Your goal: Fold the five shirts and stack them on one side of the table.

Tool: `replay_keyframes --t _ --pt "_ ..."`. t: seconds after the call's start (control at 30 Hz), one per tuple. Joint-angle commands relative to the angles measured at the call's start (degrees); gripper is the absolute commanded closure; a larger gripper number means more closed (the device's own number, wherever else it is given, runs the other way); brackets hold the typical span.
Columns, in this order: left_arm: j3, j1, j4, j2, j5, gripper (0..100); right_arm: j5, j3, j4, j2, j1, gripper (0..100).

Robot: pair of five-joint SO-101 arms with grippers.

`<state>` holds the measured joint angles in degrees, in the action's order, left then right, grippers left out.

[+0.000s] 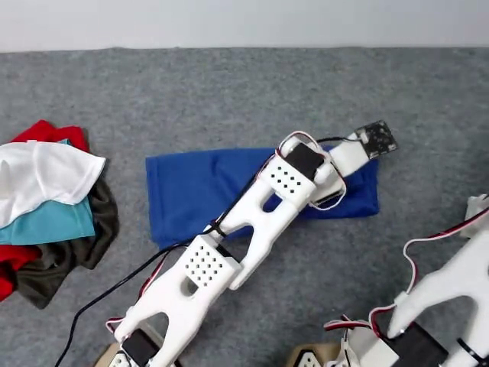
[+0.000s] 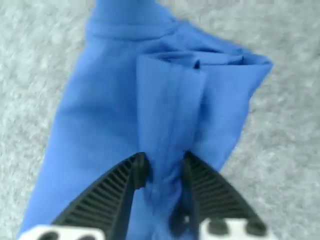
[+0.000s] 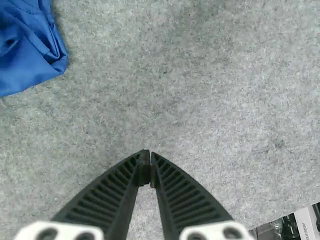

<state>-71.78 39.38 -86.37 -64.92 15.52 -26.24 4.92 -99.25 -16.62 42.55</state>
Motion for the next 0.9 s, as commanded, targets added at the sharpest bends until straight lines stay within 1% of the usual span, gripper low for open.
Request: replay_keyframes --t 0.0,0.23,0.43,0.7,0.87 --pt "-0.66 -2.02 1.32 0.26 -1.23 83 0.26 0.26 0.57 -1.98 0.57 98.7" --pt "-0.66 -6.51 0.97 -0.09 -1.32 83 0.26 0.26 0.40 -1.98 0.48 98.7" --pt "-0.92 -7.91 0.53 0.35 -1.32 83 0.26 0.26 0.13 -2.07 0.48 98.7" --pt "-11.12 -8.35 -4.75 0.26 -1.58 83 0.26 0.26 0.04 -2.42 0.57 98.7" --pt "-12.79 -9.58 -7.38 -0.26 -1.32 84 0.26 0.26 0.04 -2.42 0.57 98.7"
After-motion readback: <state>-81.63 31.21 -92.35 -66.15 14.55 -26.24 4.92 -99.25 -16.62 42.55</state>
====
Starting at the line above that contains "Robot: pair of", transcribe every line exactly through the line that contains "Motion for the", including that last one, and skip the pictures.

# Response to the exercise
Robot: pair of five-joint SO-101 arms with grippers.

`<state>` holds the measured joint angles in degrees, in the action's order, left then right, grippers left out.

[+0.000s] 
[+0.000s] 
[+0.000s] 

<state>-71.78 39.38 -86.37 -64.92 15.52 -26.24 4.92 -99.25 -16.62 42.55</state>
Motion for the next 0.9 s, as commanded, targets added at the sharpest bends until straight lines stay within 1% of the usual span, gripper low for open.

This exercise is finished.